**TRY IT:** The output should be all lines of the entries below in which the word "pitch" occurs.

*** Opening of SOURCE INFORMATION ***

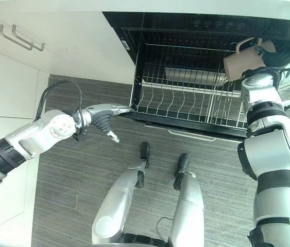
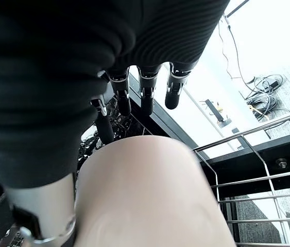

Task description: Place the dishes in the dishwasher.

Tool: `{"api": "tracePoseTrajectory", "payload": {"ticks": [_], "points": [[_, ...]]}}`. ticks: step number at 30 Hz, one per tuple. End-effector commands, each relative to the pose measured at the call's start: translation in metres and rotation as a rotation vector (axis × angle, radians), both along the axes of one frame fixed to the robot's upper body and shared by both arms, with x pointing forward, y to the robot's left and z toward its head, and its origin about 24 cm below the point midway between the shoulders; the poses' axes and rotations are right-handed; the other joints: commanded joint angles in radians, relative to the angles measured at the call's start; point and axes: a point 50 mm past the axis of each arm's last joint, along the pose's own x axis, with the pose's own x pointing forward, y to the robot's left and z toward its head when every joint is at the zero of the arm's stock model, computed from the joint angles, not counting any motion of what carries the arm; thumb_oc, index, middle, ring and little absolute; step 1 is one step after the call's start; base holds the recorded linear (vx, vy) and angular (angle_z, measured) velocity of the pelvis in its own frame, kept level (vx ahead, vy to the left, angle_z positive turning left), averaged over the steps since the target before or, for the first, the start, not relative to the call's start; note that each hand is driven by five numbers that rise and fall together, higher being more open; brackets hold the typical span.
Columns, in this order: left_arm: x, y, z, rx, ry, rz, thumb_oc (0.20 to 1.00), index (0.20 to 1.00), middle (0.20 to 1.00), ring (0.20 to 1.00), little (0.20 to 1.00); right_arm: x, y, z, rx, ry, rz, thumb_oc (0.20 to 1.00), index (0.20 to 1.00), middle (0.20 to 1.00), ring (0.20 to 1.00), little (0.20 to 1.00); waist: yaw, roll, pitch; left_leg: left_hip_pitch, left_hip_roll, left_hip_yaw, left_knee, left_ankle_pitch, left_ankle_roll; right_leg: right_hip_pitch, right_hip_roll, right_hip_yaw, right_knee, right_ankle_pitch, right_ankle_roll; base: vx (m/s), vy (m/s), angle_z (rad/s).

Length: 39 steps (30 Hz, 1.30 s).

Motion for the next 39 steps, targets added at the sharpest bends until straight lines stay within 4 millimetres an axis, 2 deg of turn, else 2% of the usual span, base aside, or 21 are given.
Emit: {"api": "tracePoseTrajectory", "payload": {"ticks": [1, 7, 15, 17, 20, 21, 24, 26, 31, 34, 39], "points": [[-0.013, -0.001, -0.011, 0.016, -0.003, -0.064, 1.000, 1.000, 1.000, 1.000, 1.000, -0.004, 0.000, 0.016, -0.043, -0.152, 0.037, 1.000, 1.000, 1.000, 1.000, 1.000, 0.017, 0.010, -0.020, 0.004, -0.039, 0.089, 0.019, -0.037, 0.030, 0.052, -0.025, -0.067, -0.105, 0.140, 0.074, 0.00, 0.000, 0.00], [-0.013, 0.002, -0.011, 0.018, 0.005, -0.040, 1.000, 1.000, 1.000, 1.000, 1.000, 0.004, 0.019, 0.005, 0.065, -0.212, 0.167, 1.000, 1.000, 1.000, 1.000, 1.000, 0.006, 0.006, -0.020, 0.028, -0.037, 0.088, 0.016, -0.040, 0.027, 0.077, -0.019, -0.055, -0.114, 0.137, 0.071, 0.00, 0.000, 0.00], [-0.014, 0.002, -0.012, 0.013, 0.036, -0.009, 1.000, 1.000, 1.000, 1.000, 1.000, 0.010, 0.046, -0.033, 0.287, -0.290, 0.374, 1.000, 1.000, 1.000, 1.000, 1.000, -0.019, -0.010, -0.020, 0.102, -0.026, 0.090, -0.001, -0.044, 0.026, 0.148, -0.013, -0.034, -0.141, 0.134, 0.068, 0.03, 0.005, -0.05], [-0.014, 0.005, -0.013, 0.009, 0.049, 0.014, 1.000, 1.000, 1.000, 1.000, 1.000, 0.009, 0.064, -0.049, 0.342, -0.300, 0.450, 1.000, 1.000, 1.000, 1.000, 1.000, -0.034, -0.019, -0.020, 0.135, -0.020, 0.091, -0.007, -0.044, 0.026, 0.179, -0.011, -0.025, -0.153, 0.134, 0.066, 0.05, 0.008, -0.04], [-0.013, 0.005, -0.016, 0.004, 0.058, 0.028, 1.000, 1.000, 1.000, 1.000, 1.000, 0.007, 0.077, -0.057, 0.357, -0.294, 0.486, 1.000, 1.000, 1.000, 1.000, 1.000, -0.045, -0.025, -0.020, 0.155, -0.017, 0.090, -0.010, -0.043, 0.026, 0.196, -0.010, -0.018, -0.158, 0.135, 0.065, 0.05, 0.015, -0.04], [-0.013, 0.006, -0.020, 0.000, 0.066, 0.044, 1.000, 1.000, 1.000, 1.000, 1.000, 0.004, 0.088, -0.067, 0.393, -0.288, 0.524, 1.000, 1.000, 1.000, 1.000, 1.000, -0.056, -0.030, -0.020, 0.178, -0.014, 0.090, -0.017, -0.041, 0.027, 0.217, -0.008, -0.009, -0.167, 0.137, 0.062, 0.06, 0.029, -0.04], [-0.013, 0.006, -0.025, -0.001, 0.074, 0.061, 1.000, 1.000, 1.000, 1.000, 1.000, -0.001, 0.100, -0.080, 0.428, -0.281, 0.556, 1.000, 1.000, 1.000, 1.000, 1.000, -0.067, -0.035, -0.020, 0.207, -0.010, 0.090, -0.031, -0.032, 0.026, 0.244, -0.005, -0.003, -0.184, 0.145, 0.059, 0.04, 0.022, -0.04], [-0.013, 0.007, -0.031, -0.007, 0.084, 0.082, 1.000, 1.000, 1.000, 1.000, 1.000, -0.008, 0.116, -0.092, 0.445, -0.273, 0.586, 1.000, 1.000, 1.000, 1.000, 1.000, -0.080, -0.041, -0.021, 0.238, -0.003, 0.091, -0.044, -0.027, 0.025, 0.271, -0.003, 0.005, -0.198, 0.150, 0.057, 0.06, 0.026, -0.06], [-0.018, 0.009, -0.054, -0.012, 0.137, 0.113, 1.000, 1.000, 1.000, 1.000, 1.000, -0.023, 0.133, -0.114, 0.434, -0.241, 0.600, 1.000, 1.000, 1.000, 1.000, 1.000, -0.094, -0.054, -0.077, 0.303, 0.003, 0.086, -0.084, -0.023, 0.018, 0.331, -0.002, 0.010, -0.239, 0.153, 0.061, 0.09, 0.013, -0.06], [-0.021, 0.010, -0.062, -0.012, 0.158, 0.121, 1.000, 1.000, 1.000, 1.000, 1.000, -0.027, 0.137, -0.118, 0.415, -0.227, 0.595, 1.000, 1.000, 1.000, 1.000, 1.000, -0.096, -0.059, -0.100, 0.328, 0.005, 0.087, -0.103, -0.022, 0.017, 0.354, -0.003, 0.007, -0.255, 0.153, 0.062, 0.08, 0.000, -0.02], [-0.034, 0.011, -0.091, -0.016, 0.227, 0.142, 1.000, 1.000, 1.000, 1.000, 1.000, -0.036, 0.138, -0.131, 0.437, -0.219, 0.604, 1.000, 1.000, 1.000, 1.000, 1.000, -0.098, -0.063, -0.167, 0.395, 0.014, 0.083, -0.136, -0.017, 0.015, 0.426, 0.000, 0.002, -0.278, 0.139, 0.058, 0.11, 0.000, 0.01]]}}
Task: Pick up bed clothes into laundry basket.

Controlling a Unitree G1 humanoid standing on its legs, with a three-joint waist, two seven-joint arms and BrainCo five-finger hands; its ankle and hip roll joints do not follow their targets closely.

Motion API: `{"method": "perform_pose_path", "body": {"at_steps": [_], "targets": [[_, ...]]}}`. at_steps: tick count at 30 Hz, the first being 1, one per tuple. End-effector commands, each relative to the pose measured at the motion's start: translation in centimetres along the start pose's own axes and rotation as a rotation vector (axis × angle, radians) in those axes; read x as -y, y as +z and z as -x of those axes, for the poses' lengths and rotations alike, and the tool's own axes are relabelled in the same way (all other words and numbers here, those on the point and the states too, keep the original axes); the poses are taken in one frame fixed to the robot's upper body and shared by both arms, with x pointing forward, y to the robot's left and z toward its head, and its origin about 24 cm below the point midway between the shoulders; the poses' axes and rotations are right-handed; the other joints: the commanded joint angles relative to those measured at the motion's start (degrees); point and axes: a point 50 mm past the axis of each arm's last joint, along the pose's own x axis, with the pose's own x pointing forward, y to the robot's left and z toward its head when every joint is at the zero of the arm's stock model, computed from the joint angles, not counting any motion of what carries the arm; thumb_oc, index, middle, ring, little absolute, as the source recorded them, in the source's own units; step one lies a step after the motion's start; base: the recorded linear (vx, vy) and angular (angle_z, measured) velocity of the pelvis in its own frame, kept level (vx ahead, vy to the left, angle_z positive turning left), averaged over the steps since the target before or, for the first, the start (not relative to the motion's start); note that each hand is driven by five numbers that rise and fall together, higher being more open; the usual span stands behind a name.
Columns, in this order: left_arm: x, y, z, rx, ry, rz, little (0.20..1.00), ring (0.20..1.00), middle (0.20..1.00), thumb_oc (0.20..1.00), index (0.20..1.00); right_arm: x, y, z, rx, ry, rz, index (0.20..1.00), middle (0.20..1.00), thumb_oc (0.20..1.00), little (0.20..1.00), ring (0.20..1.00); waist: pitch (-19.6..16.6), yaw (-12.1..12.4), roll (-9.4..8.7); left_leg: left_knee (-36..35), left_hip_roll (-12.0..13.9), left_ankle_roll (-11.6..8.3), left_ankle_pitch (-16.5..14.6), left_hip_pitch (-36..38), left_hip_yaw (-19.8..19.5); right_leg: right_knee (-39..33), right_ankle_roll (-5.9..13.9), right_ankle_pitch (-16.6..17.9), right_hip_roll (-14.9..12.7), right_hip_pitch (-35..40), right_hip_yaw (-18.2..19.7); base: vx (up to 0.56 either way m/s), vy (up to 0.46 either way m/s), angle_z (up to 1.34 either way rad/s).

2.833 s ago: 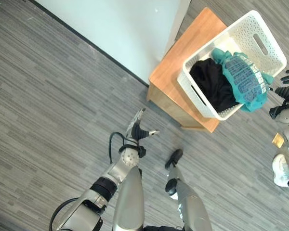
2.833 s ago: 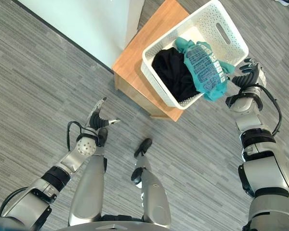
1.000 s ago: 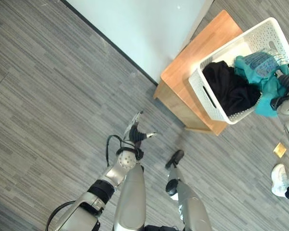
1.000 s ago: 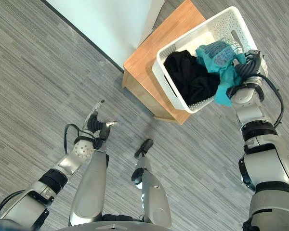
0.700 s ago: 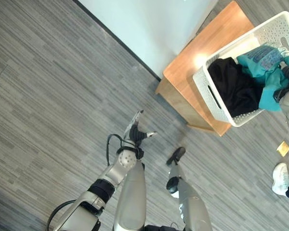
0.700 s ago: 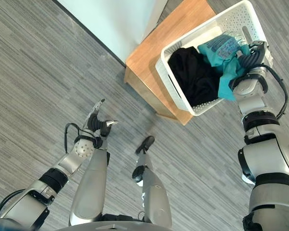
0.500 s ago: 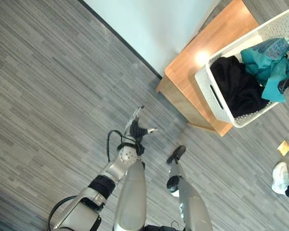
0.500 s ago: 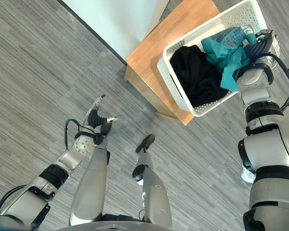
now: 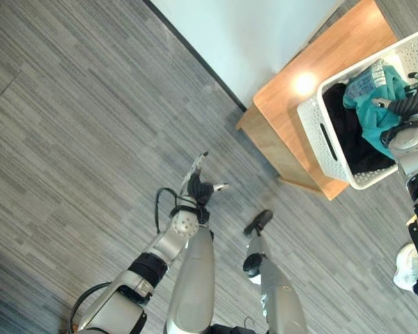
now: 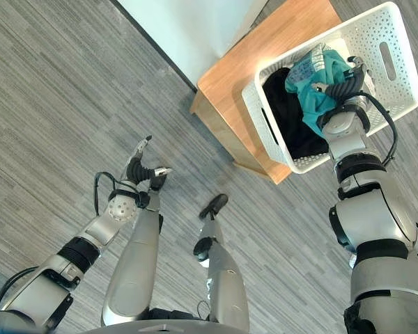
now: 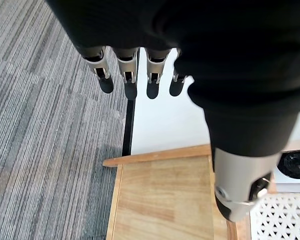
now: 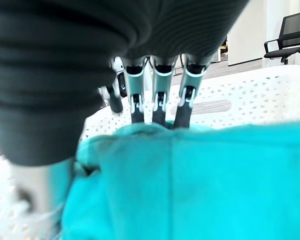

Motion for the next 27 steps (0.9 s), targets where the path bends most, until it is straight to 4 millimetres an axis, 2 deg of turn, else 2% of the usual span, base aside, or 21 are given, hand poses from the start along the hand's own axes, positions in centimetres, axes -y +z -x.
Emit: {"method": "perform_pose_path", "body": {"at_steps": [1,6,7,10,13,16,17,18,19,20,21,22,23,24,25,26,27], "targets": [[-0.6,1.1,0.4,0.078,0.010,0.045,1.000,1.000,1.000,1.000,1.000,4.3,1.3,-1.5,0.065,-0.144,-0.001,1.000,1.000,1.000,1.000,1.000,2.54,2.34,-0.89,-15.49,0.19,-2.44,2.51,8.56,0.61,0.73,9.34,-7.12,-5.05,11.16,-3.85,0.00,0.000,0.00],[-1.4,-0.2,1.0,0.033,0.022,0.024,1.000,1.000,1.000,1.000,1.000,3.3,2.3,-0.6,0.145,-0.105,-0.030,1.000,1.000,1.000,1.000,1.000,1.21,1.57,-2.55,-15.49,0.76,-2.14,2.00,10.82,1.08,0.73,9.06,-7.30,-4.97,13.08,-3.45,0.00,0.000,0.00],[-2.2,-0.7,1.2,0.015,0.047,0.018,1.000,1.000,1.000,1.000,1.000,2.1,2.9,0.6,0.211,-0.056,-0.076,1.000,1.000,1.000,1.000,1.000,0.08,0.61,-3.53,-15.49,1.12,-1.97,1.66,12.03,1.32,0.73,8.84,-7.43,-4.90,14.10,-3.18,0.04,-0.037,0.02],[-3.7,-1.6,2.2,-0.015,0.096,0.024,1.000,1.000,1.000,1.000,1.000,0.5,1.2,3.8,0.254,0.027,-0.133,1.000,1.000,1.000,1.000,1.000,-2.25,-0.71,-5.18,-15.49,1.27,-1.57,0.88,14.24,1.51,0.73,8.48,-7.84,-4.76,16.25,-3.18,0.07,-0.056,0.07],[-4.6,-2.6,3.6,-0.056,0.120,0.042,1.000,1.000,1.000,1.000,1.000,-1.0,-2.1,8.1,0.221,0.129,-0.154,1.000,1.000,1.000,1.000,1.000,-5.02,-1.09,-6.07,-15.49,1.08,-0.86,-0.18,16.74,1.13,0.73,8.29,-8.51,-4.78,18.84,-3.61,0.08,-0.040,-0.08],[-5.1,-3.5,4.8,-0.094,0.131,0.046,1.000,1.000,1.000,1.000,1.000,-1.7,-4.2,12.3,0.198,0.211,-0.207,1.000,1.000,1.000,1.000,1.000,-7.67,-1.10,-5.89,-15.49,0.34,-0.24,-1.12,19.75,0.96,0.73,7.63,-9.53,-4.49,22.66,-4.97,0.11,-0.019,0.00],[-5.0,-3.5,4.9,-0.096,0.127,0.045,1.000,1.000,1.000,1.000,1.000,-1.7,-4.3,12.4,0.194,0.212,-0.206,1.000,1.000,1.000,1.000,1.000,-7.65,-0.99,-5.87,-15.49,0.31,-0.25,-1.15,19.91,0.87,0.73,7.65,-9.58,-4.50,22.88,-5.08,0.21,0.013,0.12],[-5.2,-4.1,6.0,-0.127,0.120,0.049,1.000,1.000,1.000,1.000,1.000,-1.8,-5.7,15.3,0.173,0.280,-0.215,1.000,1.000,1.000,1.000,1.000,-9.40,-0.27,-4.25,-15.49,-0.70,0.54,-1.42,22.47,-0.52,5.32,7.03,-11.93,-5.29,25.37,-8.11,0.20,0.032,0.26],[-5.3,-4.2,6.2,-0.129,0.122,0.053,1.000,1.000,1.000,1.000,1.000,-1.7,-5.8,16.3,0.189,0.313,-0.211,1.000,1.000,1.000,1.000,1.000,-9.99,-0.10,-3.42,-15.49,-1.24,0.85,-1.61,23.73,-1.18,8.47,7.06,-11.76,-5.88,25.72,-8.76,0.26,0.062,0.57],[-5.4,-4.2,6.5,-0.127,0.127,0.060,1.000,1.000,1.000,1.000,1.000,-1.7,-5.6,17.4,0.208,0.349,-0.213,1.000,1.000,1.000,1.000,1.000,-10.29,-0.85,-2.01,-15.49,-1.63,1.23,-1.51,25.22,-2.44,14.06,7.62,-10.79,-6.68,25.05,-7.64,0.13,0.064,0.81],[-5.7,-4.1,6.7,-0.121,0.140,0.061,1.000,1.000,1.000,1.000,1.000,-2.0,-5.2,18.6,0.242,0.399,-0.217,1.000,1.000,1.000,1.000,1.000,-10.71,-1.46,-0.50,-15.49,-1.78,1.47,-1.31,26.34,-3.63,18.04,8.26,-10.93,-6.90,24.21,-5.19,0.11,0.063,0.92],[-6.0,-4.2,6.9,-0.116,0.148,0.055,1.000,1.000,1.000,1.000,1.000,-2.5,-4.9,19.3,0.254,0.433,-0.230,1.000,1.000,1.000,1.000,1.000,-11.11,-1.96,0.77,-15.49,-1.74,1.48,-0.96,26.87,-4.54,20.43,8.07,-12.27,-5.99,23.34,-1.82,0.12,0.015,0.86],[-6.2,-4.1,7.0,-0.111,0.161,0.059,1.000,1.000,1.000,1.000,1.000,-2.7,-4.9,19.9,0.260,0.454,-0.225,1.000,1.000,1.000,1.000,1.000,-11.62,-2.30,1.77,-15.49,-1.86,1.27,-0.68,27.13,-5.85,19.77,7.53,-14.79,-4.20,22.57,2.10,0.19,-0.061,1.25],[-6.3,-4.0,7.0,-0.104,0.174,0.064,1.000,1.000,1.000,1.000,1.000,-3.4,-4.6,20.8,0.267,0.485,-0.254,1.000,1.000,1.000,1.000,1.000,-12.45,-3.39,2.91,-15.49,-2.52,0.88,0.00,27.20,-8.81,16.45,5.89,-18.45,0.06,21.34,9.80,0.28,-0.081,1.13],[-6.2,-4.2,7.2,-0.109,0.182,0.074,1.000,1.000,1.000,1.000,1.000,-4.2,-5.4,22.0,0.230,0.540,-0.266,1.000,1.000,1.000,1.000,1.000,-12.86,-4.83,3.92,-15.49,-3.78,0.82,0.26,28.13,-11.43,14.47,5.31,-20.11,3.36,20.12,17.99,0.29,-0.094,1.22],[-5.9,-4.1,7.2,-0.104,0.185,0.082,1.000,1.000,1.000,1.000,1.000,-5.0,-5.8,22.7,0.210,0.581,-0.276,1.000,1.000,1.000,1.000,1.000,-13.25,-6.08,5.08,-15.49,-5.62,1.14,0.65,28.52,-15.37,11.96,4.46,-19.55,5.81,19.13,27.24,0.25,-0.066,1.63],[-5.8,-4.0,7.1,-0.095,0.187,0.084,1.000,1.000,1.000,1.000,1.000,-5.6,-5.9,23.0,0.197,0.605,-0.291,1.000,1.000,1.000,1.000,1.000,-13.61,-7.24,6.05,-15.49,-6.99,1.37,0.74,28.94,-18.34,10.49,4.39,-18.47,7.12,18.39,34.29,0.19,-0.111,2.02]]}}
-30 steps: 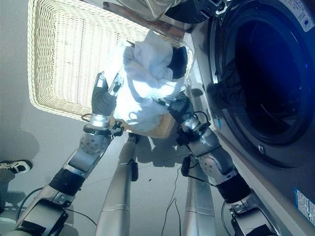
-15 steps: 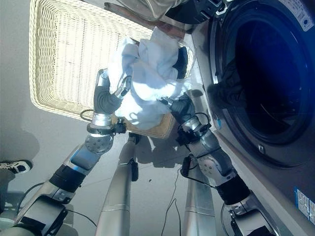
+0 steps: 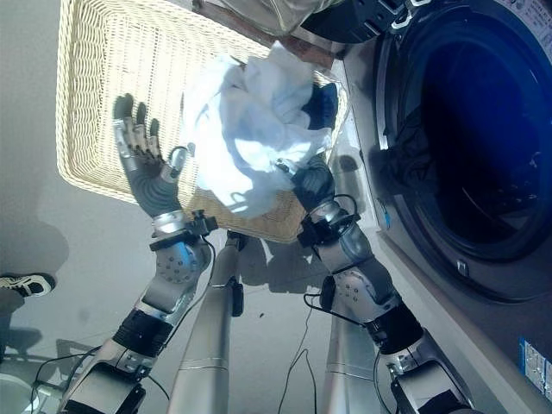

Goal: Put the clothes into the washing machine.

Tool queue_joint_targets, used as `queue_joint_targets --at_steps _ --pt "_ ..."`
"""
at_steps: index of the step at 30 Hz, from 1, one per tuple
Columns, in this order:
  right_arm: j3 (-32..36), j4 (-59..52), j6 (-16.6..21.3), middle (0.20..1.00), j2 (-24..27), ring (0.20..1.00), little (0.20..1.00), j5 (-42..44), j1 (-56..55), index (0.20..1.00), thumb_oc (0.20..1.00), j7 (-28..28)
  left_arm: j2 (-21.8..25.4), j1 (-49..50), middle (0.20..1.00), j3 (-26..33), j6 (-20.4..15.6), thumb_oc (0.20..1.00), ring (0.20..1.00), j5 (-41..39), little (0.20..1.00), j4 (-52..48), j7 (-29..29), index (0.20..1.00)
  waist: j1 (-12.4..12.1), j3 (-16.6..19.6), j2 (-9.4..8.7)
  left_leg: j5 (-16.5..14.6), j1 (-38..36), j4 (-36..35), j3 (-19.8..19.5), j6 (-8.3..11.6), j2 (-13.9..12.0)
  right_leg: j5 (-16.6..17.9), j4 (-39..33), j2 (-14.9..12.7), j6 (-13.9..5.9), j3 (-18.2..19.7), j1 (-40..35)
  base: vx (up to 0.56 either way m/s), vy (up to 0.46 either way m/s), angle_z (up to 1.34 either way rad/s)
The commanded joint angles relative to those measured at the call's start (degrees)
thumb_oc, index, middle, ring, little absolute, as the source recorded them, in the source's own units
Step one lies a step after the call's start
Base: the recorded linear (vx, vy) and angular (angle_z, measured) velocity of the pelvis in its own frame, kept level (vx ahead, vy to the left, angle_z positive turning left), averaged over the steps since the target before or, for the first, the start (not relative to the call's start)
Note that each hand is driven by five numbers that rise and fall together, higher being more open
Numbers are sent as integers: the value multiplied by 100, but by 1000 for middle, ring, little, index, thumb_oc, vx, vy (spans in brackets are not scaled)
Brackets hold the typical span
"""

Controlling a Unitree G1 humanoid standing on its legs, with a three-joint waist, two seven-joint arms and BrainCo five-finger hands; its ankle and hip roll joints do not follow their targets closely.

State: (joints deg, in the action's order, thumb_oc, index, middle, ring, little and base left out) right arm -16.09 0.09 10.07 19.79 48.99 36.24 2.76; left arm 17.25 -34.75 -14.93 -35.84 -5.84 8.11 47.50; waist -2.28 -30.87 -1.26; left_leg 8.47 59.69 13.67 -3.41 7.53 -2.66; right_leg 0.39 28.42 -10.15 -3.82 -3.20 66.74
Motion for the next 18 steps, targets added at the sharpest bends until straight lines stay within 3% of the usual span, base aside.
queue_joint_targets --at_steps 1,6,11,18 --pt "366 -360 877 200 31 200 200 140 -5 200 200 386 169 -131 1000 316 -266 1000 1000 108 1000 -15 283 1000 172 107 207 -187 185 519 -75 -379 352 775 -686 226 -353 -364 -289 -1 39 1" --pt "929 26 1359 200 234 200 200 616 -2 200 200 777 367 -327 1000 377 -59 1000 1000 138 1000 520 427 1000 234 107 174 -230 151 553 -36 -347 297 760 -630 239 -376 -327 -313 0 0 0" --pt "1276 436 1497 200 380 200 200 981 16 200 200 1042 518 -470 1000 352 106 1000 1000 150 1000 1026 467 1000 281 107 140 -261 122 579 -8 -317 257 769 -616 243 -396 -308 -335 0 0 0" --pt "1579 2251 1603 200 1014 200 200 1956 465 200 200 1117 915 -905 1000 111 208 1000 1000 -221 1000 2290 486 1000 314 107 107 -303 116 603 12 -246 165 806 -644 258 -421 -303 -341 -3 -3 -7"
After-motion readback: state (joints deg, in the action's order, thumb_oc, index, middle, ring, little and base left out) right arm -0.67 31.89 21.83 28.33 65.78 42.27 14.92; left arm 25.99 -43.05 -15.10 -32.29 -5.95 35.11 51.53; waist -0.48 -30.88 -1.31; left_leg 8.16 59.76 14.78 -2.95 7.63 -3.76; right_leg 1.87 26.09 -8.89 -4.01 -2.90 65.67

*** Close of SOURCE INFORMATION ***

**EXERCISE RESPONSE:**
Columns, in this order: left_arm: x, y, z, rx, ry, rz, thumb_oc (0.20 to 1.00), index (0.20 to 1.00), middle (0.20 to 1.00), ring (0.20 to 1.00), little (0.20 to 1.00); right_arm: x, y, z, rx, ry, rz, thumb_oc (0.20 to 1.00), index (0.20 to 1.00), middle (0.20 to 1.00), ring (0.20 to 1.00), little (0.20 to 1.00); waist: yaw, roll, pitch; left_leg: left_hip_pitch, left_hip_roll, left_hip_yaw, left_knee, left_ankle_pitch, left_ankle_roll; right_leg: right_hip_pitch, right_hip_roll, right_hip_yaw, right_knee, right_ankle_pitch, right_ankle_roll; base: vx (m/s), vy (m/s), angle_z (rad/s).
Columns, in this order: left_arm: x, y, z, rx, ry, rz, little (0.20..1.00), ring (0.20..1.00), middle (0.20..1.00), thumb_oc (0.20..1.00), index (0.20..1.00); right_arm: x, y, z, rx, ry, rz, index (0.20..1.00), middle (0.20..1.00), thumb_oc (0.20..1.00), little (0.20..1.00), ring (0.20..1.00); waist: pitch (-19.6..16.6), yaw (-12.1..12.4), roll (-9.4..8.7); left_leg: left_knee (-36..35), left_hip_roll (-12.0..13.9), left_ankle_roll (-11.6..8.3), left_ankle_pitch (-16.5..14.6), left_hip_pitch (-36..38), left_hip_yaw (-19.8..19.5); right_leg: right_knee (-39..33), right_ankle_roll (-5.9..13.9), right_ankle_pitch (-16.6..17.9), right_hip_roll (-14.9..12.7), right_hip_pitch (-35..40), right_hip_yaw (-18.2..19.7); base: vx (up to 0.56 either way m/s), vy (up to 0.46 either way m/s), angle_z (up to 1.34 either way rad/s).

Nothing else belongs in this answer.